#### Assignment
Restate every record exactly, with nothing skipped.

(Dataset records Opens)

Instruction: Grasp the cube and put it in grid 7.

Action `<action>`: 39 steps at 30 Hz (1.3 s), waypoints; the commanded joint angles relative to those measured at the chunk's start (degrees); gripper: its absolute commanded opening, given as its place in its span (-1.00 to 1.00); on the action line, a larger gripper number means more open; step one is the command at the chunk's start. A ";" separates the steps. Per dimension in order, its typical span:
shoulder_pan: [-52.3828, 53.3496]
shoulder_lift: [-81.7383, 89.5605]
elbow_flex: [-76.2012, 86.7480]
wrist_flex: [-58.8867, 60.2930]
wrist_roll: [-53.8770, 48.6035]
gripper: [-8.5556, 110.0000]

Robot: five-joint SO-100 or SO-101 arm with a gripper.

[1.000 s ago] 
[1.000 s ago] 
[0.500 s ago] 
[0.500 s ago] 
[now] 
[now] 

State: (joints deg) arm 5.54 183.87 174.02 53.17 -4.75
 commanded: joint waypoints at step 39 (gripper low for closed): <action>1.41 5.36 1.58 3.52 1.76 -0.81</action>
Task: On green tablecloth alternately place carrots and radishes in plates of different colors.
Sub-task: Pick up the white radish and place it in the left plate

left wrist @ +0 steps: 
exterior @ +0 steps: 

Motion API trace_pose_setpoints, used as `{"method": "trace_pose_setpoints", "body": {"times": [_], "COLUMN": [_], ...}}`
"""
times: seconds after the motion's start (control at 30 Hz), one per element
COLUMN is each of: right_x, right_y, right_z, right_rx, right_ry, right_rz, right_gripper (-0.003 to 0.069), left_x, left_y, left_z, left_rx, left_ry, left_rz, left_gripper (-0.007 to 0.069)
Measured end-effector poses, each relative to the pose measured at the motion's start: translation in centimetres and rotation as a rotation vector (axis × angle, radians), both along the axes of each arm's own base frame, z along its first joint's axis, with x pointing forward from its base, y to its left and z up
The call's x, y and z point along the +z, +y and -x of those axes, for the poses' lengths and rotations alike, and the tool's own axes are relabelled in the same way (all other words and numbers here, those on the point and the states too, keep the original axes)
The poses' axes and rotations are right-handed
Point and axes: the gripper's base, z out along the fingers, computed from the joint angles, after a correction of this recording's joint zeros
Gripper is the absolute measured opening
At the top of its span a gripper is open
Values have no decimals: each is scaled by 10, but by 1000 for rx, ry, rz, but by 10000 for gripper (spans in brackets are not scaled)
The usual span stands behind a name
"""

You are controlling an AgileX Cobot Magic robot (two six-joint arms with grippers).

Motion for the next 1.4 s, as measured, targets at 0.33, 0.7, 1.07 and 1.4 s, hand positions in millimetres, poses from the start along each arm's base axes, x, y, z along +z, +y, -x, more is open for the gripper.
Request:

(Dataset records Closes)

#### Completed task
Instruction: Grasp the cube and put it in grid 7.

Action `<action>`: 39 steps at 30 Hz (1.3 s), waypoints; the commanded joint angles relative to those measured at the chunk's start (degrees); gripper: its absolute commanded opening, given as its place in its span (-1.00 to 1.00); on the action line, a larger gripper number means more open; step one is the command at the chunk's start. A ";" separates the steps. Per dimension in order, its typical span:
shoulder_pan: [-52.3828, 53.3496]
shoulder_lift: [-81.7383, 89.5605]
elbow_flex: [-76.2012, 86.7480]
wrist_flex: [-58.8867, 60.2930]
wrist_roll: [-53.8770, 48.6035]
gripper: [-8.5556, 110.0000]

Robot: five-joint SO-100 or SO-101 arm with a gripper.

[1.000 s ago] 
[1.000 s ago] 
[0.500 s ago] 
[0.500 s ago] 
[now] 
[now] 

State: (joints deg) arm 5.54 183.87 174.02 53.17 -4.75
 commanded: joint waypoints at step 39 (gripper low for closed): <action>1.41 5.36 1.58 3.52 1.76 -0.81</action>
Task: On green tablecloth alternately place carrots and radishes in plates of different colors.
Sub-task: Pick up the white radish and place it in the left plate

left wrist @ +0 steps: 
exterior @ +0 steps: 

Motion API trace_pose_setpoints, used as `{"method": "trace_pose_setpoints", "body": {"times": [_], "COLUMN": [_], ...}}`
"""
times: seconds after the motion's start (control at 30 Hz), one per element
COLUMN is each of: right_x, right_y, right_z, right_rx, right_ry, right_rz, right_gripper (-0.003 to 0.069), left_x, left_y, left_z, left_rx, left_ry, left_rz, left_gripper (-0.007 to 0.069)
Measured end-effector poses, each relative to the pose measured at the motion's start: translation in centimetres and rotation as a rotation vector (axis × angle, radians), both along the axes of each arm's own base frame, z along its first joint's axis, with x pointing forward from its base, y to its left and z up
The call's x, y and z point along the +z, +y and -x of those axes, for the poses' lengths and rotations alike, and the tool's own axes are relabelled in the same way (all other words and numbers here, those on the point and the states too, keep the original axes)
The poses' axes and rotations are right-handed
Point and axes: the gripper's base, z out along the fingers, computed from the joint angles, after a correction of this recording's joint zeros
Gripper is the absolute measured opening
At the top of its span a gripper is open
Values have no decimals: each is scaled by 10, but by 1000 for rx, ry, rz, but by 10000 for gripper (spans in brackets are not scaled)
The usual span stands behind a name
"""

You are controlling an AgileX Cobot Magic robot (two six-joint arms with grippers).

Motion for the next 1.4 s, as measured, targets at 0.33, 0.7, 1.07 and 1.4 s, hand positions in millimetres, poses from the start along each arm's base axes, x, y, z along +z, +y, -x, more is open for the gripper.
Request:

There is nothing more to the exercise.